The amount of one’s LTCI premium that can be deducted from his taxes shall depend on his age at the end of the taxable year. The older he is, the higher his deductible. Simply put, a policyholder who pays the premium of his coverage religiously can look forward to more tax perks as he gets older.
Buyers of LTCI coverage, however, are reminded to meticulously examine the policy that they’re going to buy because this tax law that concerns LTCI premiums is strictly applied only on tax-qualified policies.
For a brief description of a tax-qualified LTCI policy, it must be guaranteed renewable and it cannot be cancelled anytime by the insurer. An individual may deduct from his taxes eligible premiums that were paid into his dependent’s LTCI policy for as long as he is responsible for paying for the said coverage.
In the beginning, a new LTCI policyholder may not appreciate the tax perks that come with his policy but in due time he will.
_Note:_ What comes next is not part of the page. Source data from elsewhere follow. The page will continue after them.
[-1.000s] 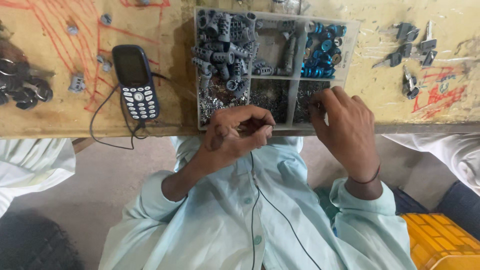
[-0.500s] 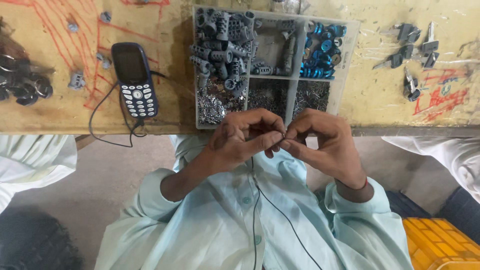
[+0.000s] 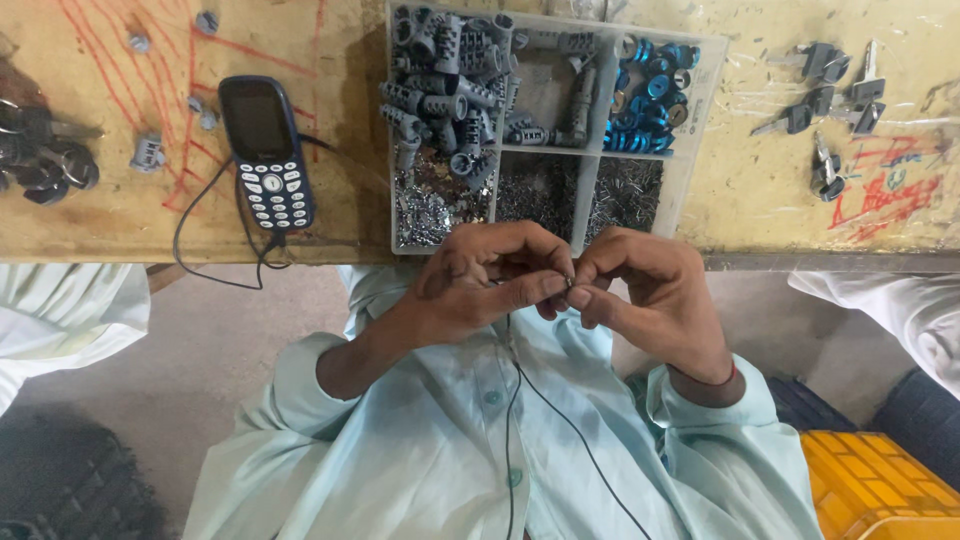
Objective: The person sits at a workbench and assembles small metal components by hand, picking parts from a compartmented plastic tray, fitting pieces together between the fingers, and placing finished assemblies back into the tray compartments. The person repeats this fitting cycle with different small parts throughout the episode.
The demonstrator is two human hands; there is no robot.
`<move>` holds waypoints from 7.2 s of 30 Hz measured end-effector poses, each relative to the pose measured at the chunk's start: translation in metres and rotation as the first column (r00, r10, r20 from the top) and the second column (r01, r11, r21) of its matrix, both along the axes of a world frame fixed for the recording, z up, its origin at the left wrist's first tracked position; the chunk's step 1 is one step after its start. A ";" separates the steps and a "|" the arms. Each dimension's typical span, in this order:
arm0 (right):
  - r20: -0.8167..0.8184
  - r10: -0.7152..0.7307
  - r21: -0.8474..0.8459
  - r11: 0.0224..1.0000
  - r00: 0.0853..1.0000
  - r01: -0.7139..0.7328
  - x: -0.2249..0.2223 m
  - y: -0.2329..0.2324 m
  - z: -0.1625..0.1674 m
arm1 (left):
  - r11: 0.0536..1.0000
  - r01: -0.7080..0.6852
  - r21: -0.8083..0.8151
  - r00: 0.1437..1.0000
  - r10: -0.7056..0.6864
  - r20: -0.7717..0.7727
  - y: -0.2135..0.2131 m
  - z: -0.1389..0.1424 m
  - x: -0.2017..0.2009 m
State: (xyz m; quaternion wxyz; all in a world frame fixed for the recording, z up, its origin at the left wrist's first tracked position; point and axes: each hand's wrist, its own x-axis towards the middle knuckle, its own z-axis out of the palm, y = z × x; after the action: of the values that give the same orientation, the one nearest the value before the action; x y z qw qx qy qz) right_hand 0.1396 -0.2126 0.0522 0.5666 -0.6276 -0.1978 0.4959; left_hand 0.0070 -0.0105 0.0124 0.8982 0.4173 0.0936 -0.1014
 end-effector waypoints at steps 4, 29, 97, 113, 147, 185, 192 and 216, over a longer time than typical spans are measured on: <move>0.342 -0.044 0.088 0.996 0.939 0.015 -0.009 0.003 -0.011 | 0.907 -0.092 0.412 0.994 0.057 0.097 0.004 0.011 0.000; 0.953 0.200 -0.176 0.977 0.226 -0.124 0.058 0.126 -0.023 | 0.998 -0.051 0.041 0.999 0.051 -0.013 -0.003 -0.031 -0.005; 0.906 -0.030 0.066 0.995 0.422 -0.071 -0.007 0.022 -0.007 | 0.966 -0.246 0.080 0.933 0.258 -0.249 -0.007 0.013 -0.005; 0.863 -0.055 0.165 0.970 0.502 -0.178 0.008 0.018 -0.008 | 0.986 -0.136 0.094 0.965 0.153 -0.215 -0.001 0.024 -0.005; 0.113 -0.037 0.028 0.999 0.993 0.034 0.012 0.009 -0.005 | 0.152 -0.646 0.748 0.702 -0.267 0.660 0.008 -0.007 0.006; 0.968 0.245 -0.245 0.887 0.051 0.392 0.102 -0.006 -0.017 | 0.578 -0.485 0.656 0.828 0.062 0.557 0.000 0.003 0.010; 0.856 -0.316 0.145 0.906 0.409 0.397 0.145 -0.047 -0.039 | 0.599 -0.435 0.672 0.875 0.107 0.471 0.003 -0.003 0.012; 0.970 0.150 -0.188 0.963 0.193 0.193 0.134 -0.055 -0.057 | 0.653 -0.359 0.666 0.899 0.051 0.435 0.007 -0.001 0.016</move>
State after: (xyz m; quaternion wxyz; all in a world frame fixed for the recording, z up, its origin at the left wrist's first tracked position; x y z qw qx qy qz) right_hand 0.2734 -0.2675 -0.0045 0.2274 -0.8716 -0.4342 -0.0027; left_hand 0.0231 -0.0033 0.0117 0.6608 0.7389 -0.0014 0.1315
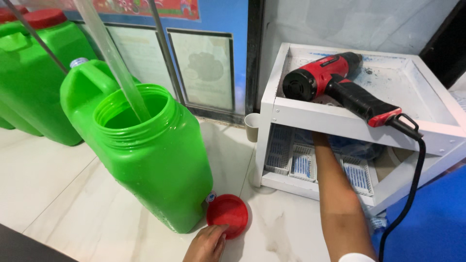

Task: The person fills a blue plastic container with water from a tap, then moves to a green container and applies a label using a heat gun. They also sweep the floor with a squeegee and handle small packets on a counter.

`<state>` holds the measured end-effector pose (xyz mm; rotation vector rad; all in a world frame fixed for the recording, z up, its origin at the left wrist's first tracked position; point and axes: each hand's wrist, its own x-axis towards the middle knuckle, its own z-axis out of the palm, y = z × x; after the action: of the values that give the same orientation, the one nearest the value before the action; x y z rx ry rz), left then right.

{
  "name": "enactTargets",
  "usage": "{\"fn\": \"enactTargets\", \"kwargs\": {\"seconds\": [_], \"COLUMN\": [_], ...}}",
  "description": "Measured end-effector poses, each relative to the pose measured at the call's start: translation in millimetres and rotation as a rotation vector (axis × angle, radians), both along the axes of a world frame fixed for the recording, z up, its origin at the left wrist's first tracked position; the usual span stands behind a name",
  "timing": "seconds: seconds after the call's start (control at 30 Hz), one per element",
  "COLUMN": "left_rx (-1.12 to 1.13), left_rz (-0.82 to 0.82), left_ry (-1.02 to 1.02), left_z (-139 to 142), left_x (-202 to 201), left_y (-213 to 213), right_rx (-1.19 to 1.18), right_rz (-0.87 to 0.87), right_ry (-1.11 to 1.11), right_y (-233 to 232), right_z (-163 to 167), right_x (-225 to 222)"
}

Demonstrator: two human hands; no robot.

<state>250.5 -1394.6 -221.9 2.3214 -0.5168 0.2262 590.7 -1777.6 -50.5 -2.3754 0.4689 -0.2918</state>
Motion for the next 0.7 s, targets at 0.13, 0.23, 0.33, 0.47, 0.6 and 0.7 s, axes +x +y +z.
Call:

Each year the federal government increases the maximum deductible limit of insured individuals to keep up with inflation. For example, last year the deductible limit of a 40-year-old policyholder was $340 but this year it’s $350. Those who were between 41 and 50 years old last year had a deductible limit of $640 but individuals who are currently within that age bracket can deduct up to $660.
Meanwhile, policyholders between 51 and 60 years old then were allowed to deduct up to $1,270. Now it’s $1,320 for policyholders in this age group. As for those who are between 61 and 70 years old, their deductible limit is $3,500 which is a step up from $3,390. Policyholders who are beyond 70 years old can deduct $4,370 which is 3% more of last year’s $4,240.
Like the cost of care, taxes are expected to go higher in the succeeding years so the public should be grateful to the government as it understands the financial woes of so many people and thus offering something that will somehow lighten their burden.
Some people refuse to consider LTCI coverage because according to them it’s a waste of money since nobody is certain that he’ll need care someday. This decision, however, hinders them from qualifying for long term care tax deduction which would’ve saved them a lot of money.